Retype the listing exactly, with no images.
----------
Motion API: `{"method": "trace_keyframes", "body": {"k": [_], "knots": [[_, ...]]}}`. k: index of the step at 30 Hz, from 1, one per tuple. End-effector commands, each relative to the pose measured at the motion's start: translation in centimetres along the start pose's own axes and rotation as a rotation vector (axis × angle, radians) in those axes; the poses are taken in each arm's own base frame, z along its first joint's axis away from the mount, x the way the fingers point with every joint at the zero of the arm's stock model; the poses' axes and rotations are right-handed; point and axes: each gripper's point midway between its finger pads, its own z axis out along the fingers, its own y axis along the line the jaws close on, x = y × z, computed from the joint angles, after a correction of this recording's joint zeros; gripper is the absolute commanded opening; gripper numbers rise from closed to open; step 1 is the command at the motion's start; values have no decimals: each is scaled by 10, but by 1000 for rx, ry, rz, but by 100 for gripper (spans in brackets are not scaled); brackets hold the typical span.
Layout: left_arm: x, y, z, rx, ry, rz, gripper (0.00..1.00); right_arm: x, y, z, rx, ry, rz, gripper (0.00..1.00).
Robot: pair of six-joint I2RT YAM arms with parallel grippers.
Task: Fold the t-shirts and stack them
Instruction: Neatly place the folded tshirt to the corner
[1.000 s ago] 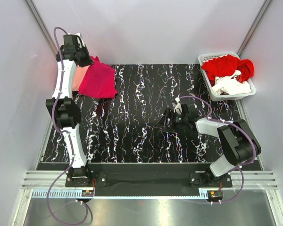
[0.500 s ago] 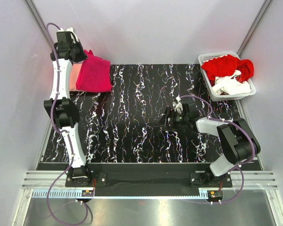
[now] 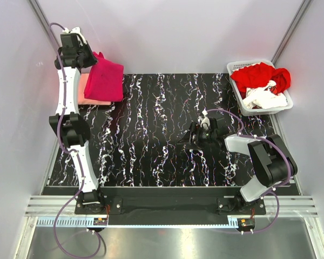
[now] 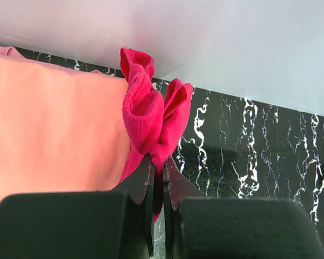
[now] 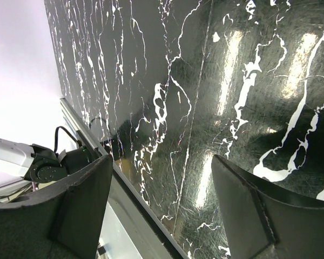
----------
Completed exercise —
Motion API: `{"method": "trace_keyframes", "body": {"k": [_], "knots": [[_, ...]]}}`. k: index of the step at 30 Hz, from 1, one per tuple. End-effector commands, each relative to the pose measured at the motion's start: translation in centimetres along the start pose's own axes and rotation as a rotation vector (axis × angle, radians) in those axes; the poses are taken in each arm's own base frame, z along its first joint's axis away from the mount, x the way the fingers point with every joint at the zero of the arm's stock model; the poses' axes and rotations are right-handed; point and axes: each gripper's point midway between its finger pads, its own z axis out along the fingers, its own y axis along the line the jaws close on, x = y × z, computed from the joint angles, after a correction of this recording's joint zeros; gripper is the absolute commanded opening; gripper numbers rise from closed to open; step 1 is the command at the motion's start; values have no decimals: each is scaled by 10, but by 1000 for rx, ry, rz, but by 100 for gripper (spans in brackets are not scaled); brackets hold the typical span.
Layout: left_arm: x, y, z, rx, ry, rz, gripper (0.00..1.00); right_arm: x, y, z, rx, ry, rz, gripper (0.00..1.00).
Robot: pair of six-joint I2RT YAM arms with parallel grippers.
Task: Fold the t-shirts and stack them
Instruction: Neatly place the folded tshirt to the corner
[1.000 s ago] 
[0.500 s ago] 
[now] 
[now] 
[now] 

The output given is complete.